Il se souvient de 1914-1918. la place de maire n'est pas bonne.
Ils sont les premiers otages désignés par les allemands ;
il invoque une maladie du cœur qui l'empêche de continuer
ses fonctions. C'est Monsieur Barbelin Joseph qui est nommé
d'office par la préfecture.
Les habitants
de notre village voisin, Moncourt (Alsace Lorraine), sont
inquiets de leur sort.
Des bruits
courent qu'ils seront déportés surtout ceux qui sont nés en
France. La plupart n'attendent pas le verdict, ils se réfugient
dans leurs pays d'origine ; telle les familles Gérard, Dicher,
Poinsignon, Lesdalons. Madame Corbeil, cette dame dont je
vous ai parlé dans la guerre 1914-1918 s'exposait à des représailles
en faisant clandestinement faire parvenir des lettres à des
familles de Coincourt. Elle a trouvé refuge dans notre village.
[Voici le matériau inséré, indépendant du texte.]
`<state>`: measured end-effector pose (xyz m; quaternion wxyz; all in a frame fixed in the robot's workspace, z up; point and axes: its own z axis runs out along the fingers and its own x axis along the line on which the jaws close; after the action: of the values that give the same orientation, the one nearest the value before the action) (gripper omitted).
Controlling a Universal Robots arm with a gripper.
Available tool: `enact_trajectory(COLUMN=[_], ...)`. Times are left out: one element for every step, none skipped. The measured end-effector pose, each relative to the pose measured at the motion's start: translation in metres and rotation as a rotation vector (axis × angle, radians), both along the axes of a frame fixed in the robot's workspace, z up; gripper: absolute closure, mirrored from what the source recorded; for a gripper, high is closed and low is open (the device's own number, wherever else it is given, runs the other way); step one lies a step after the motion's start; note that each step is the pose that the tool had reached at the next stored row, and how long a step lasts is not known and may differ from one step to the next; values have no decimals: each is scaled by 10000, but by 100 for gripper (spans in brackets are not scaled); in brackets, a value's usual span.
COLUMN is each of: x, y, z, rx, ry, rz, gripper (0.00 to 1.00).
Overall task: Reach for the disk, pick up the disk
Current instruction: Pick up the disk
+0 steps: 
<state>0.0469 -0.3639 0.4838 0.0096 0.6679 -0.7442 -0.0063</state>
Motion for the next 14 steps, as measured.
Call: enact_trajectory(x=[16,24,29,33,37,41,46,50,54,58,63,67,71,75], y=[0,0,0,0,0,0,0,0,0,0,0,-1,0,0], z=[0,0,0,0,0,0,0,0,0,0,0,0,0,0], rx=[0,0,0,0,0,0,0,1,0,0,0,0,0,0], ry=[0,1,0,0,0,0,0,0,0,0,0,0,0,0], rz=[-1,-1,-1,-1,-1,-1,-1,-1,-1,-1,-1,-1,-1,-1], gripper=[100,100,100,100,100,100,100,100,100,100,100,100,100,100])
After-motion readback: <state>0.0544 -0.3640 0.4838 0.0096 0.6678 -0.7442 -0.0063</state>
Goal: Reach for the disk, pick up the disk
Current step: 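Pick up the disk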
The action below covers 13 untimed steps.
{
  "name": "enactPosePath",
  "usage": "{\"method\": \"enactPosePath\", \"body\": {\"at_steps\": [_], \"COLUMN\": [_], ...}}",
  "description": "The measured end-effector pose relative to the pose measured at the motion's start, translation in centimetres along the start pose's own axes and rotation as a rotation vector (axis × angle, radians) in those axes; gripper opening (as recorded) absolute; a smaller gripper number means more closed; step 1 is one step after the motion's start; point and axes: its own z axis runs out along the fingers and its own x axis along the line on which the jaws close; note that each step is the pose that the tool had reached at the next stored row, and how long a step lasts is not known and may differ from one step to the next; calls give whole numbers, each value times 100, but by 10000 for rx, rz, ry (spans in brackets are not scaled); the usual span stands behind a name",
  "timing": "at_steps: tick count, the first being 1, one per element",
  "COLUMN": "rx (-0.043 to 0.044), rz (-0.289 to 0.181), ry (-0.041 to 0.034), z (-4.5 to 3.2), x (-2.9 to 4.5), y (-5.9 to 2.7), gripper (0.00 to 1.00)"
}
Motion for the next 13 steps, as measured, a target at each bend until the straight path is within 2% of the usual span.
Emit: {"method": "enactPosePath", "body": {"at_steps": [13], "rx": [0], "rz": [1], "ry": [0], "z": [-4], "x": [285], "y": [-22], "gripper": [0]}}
Comme c'était prévu, un groupe de militaires Wafen SS, des
vrais parce qu'ils avaient sur le revers de leur veste une
tête de mort. Ils barrent les routes, personne ne passera
et les civils de Moncourt partiront en direction de la France.
Ils sont réfugiés en Haute-Vienne et leurs maisons occupées
par des frontaliers de la Ligne Maginot qui avaient eux aussi
été déplacés au début des hostilités.